Find every line in the material below with the string "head" and state how many there are, with no other text.

--- RECORDED DATA Enclosed Below ---

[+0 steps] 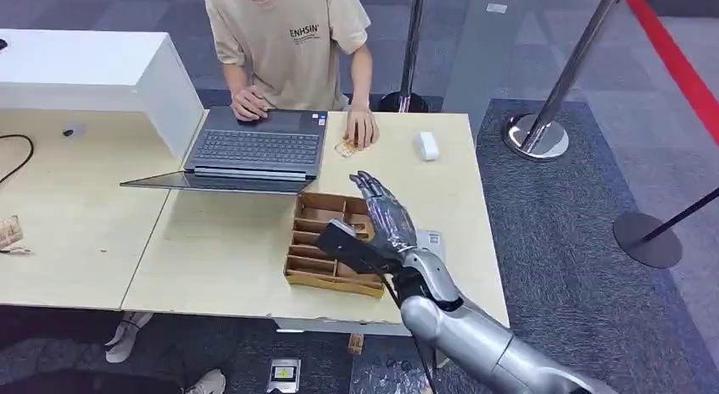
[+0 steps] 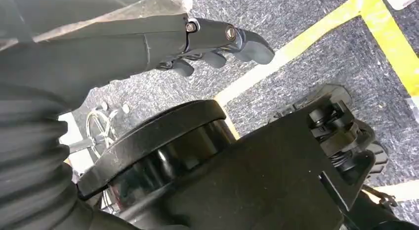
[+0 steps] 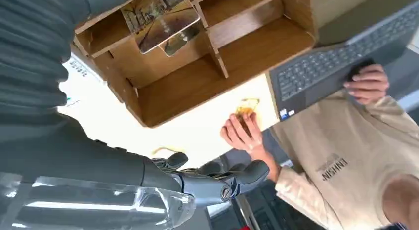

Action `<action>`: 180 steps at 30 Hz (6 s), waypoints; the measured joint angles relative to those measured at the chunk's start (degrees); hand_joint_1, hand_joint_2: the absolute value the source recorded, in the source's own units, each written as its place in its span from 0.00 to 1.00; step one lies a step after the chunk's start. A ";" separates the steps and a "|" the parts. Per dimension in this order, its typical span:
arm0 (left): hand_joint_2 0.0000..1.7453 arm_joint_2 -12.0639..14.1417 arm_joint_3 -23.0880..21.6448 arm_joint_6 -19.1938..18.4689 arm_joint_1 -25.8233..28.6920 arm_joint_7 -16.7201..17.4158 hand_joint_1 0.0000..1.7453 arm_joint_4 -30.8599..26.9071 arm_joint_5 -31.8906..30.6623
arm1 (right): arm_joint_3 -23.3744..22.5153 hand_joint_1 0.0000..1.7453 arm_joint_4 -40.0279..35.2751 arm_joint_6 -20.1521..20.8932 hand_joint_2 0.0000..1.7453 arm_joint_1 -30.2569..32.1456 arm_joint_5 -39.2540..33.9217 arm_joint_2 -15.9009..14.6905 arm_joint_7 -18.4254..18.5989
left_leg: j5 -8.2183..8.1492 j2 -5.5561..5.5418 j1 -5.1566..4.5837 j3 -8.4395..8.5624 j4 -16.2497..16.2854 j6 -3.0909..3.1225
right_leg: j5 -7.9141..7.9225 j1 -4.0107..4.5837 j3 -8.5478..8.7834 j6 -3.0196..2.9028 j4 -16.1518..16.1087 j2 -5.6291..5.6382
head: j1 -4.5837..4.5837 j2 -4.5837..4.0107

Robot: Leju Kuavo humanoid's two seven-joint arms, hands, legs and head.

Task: Pass the card to the sensor for recognition and then transmit it.

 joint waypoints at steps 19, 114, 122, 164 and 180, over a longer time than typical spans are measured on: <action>1.00 -0.11 0.00 -0.28 -0.30 -0.07 0.00 -0.02 -0.24 | 1.38 0.42 9.77 0.85 1.00 -3.52 -1.18 2.67 -1.38 | 0.00 0.01 0.00 0.02 0.00 0.00 | 0.00 0.00 0.00 0.00 0.00 0.00 | -0.02 0.00; 1.00 0.00 -0.09 -0.44 -0.89 1.05 0.00 0.00 -0.09 | 5.79 0.07 7.43 5.92 1.00 -5.94 9.31 0.37 1.09 | 0.00 0.01 0.00 0.09 0.00 0.00 | 0.01 0.00 0.07 0.00 0.00 0.01 | 0.00 0.00; 1.00 0.20 -0.11 -0.46 -0.96 1.05 0.00 -0.02 0.00 | 6.89 0.91 10.56 6.14 1.00 -6.32 8.63 0.46 1.20 | 0.00 0.00 0.00 0.06 0.00 0.00 | 0.00 0.00 0.05 0.00 -0.01 0.01 | 0.00 0.00; 1.00 0.20 -0.13 0.29 -0.47 0.15 0.00 0.00 0.68 | 6.08 0.51 10.82 3.13 1.00 -5.31 6.21 -1.01 -1.14 | 0.01 0.02 0.00 0.15 0.00 0.00 | 0.04 -0.01 0.12 0.01 -0.01 0.02 | 0.00 0.00; 1.00 0.20 -0.11 0.57 -0.25 0.26 0.00 -0.02 0.83 | 5.55 0.03 9.55 3.69 1.00 -5.28 5.62 -1.11 -1.38 | 0.01 0.02 0.00 0.14 0.00 0.00 | 0.04 0.00 0.11 0.01 -0.01 0.02 | 0.00 0.00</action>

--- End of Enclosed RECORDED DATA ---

▶ **YOUR RESPONSE**
2